TASK STATEMENT: Copy out each line of the material in which the word "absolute" can be found.

PROVIDED DATA:
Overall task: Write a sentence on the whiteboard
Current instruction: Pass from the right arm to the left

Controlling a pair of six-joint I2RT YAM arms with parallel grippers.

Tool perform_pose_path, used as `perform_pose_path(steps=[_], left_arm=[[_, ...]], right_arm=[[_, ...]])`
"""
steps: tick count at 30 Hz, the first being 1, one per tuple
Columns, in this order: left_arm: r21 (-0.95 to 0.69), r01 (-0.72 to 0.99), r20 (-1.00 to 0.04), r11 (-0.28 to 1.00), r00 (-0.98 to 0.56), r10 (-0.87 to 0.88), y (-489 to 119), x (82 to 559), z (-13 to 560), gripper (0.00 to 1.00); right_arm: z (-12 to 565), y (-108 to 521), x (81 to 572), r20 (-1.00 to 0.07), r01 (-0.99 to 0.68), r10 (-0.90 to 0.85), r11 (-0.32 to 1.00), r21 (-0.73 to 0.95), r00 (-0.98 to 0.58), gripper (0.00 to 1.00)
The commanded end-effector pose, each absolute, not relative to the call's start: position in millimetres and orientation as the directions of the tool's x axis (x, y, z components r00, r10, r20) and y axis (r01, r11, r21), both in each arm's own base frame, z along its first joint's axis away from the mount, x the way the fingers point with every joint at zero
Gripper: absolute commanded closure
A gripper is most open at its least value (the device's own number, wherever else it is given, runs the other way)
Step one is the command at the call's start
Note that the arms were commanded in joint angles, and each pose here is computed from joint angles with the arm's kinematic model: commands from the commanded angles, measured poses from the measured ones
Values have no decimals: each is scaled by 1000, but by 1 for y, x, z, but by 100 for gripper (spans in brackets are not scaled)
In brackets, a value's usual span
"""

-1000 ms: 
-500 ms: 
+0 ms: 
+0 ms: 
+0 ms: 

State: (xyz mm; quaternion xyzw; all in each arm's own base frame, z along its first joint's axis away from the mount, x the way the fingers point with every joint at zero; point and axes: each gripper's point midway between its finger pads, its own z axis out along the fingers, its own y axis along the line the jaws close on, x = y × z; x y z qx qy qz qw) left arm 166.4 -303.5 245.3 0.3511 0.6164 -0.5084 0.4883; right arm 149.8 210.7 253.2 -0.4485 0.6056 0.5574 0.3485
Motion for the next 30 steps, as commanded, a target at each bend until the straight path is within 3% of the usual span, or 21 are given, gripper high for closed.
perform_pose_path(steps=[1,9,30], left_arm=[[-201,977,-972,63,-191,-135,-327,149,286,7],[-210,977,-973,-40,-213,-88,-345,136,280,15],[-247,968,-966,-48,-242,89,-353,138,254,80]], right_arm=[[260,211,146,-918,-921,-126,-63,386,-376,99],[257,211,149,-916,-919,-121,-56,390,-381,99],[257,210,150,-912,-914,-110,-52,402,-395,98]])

PROBLEM SOLUTION:
The commanded end-effector pose, each absolute, not relative to the call's start: position in millimetres and orientation as the directions of the tool's x axis (x, y, z components r00, r10, r20) and y axis (r01, r11, r21), both in each arm's own base frame, z along its first joint's axis away from the mount, x the way the fingers point with every joint at zero
Gripper: absolute commanded closure

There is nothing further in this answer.